- [INFORMATION SUPPLIED]
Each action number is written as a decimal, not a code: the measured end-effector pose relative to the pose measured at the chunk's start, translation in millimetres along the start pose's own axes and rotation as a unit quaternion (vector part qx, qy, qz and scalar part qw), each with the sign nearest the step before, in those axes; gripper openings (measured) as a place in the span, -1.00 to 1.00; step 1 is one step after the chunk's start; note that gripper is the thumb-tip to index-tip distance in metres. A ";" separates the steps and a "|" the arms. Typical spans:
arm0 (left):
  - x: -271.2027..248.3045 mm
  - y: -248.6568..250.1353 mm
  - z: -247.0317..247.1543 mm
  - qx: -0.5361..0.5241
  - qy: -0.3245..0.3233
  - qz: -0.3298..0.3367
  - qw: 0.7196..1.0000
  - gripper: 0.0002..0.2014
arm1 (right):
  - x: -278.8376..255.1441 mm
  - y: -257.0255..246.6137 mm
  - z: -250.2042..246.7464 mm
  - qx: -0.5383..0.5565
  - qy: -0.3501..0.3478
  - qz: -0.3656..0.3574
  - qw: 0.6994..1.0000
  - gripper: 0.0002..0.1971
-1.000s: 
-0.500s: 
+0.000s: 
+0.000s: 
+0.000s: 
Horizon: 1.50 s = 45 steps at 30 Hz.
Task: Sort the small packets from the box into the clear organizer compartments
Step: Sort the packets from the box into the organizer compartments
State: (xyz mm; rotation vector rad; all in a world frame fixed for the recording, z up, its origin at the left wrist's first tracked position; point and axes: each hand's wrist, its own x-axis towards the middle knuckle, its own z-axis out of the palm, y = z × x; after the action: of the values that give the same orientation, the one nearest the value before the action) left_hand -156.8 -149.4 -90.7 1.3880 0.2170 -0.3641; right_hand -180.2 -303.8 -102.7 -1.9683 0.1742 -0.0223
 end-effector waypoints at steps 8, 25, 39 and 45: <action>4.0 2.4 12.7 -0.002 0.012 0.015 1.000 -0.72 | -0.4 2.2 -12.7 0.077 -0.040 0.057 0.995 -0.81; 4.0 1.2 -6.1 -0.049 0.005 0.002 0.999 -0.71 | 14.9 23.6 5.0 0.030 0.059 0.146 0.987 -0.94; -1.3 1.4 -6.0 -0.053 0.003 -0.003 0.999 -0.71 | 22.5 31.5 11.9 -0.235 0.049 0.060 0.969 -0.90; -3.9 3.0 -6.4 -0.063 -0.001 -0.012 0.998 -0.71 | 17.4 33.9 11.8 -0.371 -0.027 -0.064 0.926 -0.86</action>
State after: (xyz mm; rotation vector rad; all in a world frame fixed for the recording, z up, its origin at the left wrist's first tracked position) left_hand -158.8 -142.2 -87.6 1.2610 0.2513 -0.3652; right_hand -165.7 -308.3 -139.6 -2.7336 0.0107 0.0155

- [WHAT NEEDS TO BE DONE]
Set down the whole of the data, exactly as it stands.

- [SOLUTION BELOW]
Each action number is written as a decimal, not a code: the measured end-effector pose relative to the pose measured at the chunk's start, translation in millimetres along the start pose's own axes and rotation as a unit quaternion (vector part qx, qy, qz and scalar part qw), each with the sign nearest the step before, in those axes; gripper openings (measured) as a place in the span, -1.00 to 1.00; step 1 is one step after the chunk's start; note that gripper is the thumb-tip to index-tip distance in metres. A ";" separates the steps and a "|" the arms. Typical spans:
arm0 (left):
  - x: -271.2027..248.3045 mm
  - y: -248.6568..250.1353 mm
  - z: -247.0317..247.1543 mm
  - qx: -0.5361..0.5241
  - qy: -0.3245..0.3233
  - qz: -0.3298..0.3367
  - qw: 0.7196..1.0000
  - gripper: 0.0002..0.2014
arm1 (right):
  - x: -278.8376..255.1441 mm
  - y: -257.0255..246.6137 mm
  - z: -250.2042..246.7464 mm
  - qx: -0.5383..0.5565
  - qy: -0.3501..0.3478
  - qz: -0.3656..0.3574
  - qw: 0.6994..1.0000
  - gripper: 0.0002..0.1971
-1.000s: 
-0.500s: 
+0.000s: 
+0.000s: 
+0.000s: 
Horizon: 1.50 s = 45 steps at 30 Hz.
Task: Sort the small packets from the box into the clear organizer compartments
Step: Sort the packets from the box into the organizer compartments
State: (xyz mm; rotation vector rad; all in a world frame fixed for the recording, z up, its origin at the left wrist's first tracked position; point and axes: each hand's wrist, its own x-axis towards the middle knuckle, its own z-axis out of the palm, y = z × x; after the action: of the values that give the same orientation, the one nearest the value before the action) left_hand -156.8 -149.4 -90.7 1.3880 0.2170 -0.3641; right_hand -180.2 -303.8 -102.7 -1.9683 0.1742 -0.0223
 end-effector waypoints at steps 8, 25, 39 and 45: <action>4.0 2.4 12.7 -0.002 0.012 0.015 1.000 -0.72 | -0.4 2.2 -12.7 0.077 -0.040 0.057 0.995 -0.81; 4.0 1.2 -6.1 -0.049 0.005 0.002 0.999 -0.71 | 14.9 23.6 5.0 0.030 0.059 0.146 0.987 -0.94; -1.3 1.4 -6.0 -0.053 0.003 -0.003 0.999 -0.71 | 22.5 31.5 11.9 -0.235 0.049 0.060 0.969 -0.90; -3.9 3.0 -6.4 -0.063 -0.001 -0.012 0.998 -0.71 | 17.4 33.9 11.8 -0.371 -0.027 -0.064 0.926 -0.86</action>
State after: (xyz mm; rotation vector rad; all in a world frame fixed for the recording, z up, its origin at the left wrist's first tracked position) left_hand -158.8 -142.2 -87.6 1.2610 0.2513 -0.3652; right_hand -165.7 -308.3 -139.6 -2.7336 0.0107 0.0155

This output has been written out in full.